When you arrive, the early morning San Diego sun is just starting to filter into the empty aircraft hangar. The golden rays of bright sunshine cast a warm hue on the giant American flag that hangs from the ceiling.
It’s an impressive area for a briefing room, you muse, eyeing the tables and chairs arranged with a small podium up front and a whiteboard.
Hefting your bag over your shoulder, you approach the seats. You immediately identify Phoenix and her weapon systems officer Bob sitting together in their row. Phoenix sends you a friendly nod with a small smile and Bob lifts his hand to give you a wave that you quickly reciprocate.
It’s nice to see some familiar faces in the room.
“Good morning.” Rooster’s recognizable voice greets you, and his grin on his face is contagious. You can’t stop the smile that shapes your lips in return.
“Morning Rooster.”
Bradshaw pulls out the chair next to him for you to sit and a warm feeling fills you at the considerate gesture. You slide into the chair and begin sorting through the materials laid out before you.
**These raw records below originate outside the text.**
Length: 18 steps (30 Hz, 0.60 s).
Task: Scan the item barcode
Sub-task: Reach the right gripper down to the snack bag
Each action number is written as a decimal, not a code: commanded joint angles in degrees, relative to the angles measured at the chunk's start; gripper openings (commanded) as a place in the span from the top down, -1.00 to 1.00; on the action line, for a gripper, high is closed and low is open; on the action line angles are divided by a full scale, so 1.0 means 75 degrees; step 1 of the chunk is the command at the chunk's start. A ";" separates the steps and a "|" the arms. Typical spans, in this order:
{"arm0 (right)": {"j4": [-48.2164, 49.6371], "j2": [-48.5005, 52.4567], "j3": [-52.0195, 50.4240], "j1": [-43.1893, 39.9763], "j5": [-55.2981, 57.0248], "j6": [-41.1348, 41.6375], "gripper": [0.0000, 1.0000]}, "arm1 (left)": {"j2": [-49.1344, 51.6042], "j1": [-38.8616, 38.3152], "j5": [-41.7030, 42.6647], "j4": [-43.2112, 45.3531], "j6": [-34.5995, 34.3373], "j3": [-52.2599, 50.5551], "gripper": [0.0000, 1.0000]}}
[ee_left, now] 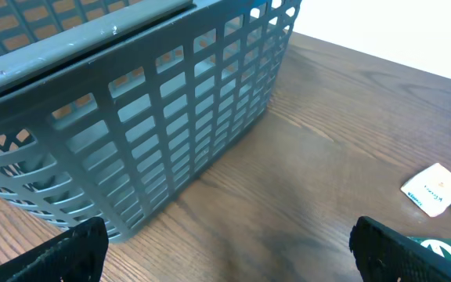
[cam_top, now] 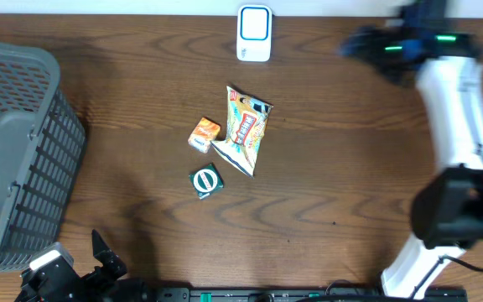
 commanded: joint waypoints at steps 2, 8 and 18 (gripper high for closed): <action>-0.0009 0.0513 -0.0020 0.1789 0.0061 -0.0577 -0.99 | -0.0009 0.0023 -0.0015 0.0000 -0.0044 0.0006 -0.95; 0.0265 0.0752 -0.0020 0.3745 0.1635 -0.0565 -0.80 | -0.0009 0.0023 -0.0015 0.0000 -0.0044 0.0006 -0.95; 0.0140 0.0924 -0.0023 0.4683 0.3532 -0.0863 0.41 | -0.0009 0.0023 -0.0017 0.0000 -0.0044 0.0009 -0.95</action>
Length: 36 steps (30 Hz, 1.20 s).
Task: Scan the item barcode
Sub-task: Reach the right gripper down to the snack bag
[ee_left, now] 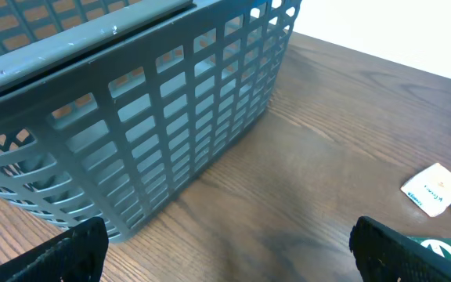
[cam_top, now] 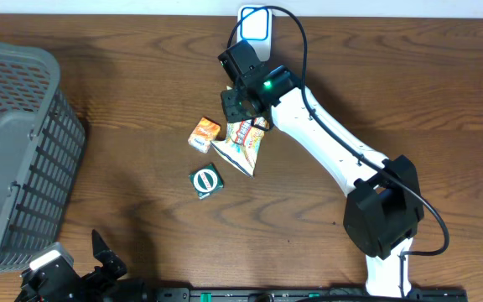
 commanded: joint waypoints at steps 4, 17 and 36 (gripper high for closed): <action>-0.0035 0.0367 -0.0006 -0.0082 0.0592 -0.1690 0.74 | -0.0009 0.0023 -0.0015 0.0003 -0.0044 0.0006 -0.95; -0.0615 0.1973 -0.0006 -0.0003 -0.0539 -0.3311 0.63 | -0.0009 0.0023 -0.0015 0.0003 -0.0044 0.0006 -0.95; -0.0248 0.0000 0.0006 0.0009 -0.0551 -0.3375 0.17 | -0.0009 0.0023 -0.0015 0.0003 -0.0044 0.0006 -0.95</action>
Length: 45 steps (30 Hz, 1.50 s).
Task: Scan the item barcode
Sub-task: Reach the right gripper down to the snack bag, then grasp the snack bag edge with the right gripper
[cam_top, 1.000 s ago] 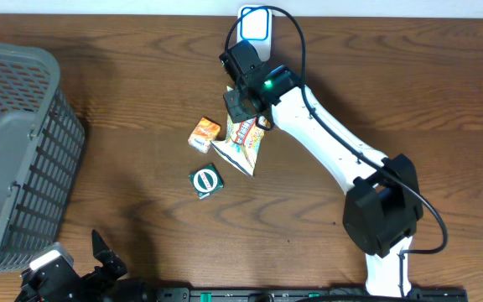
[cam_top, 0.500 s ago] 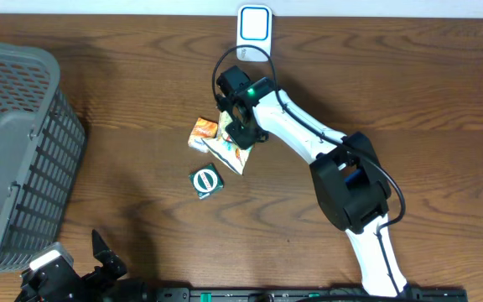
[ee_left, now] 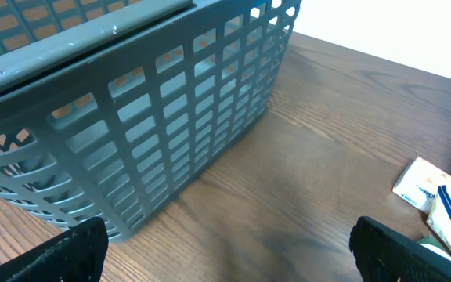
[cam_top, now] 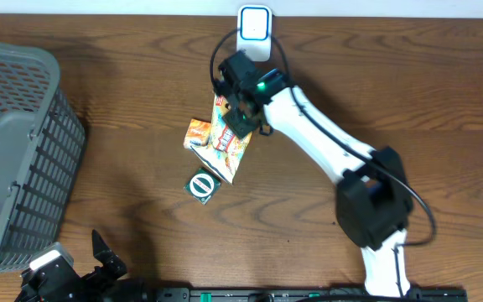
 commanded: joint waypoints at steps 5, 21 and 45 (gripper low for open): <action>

There are several thick stacks of booklets that you will need to review as well as a notebook and pen for note-taking. One booklet in particular that catches your eye in the NATOPS Flight Manual for the F-18.
The abundance of materials reminds you of your days as a student at Top Gun. You’ve come a very long way since then. 
You belong here. You had promised Kazansky you would do your best, and you weren’t about to let anyone get in the way. Including Lieutenant Jake “Hangman” Seresin.
Seresin, the very name twists your stomach in an emotion you can’t quite identify. It’s not dread, but you didn’t dare to call it excitement either. Anticipation, maybe?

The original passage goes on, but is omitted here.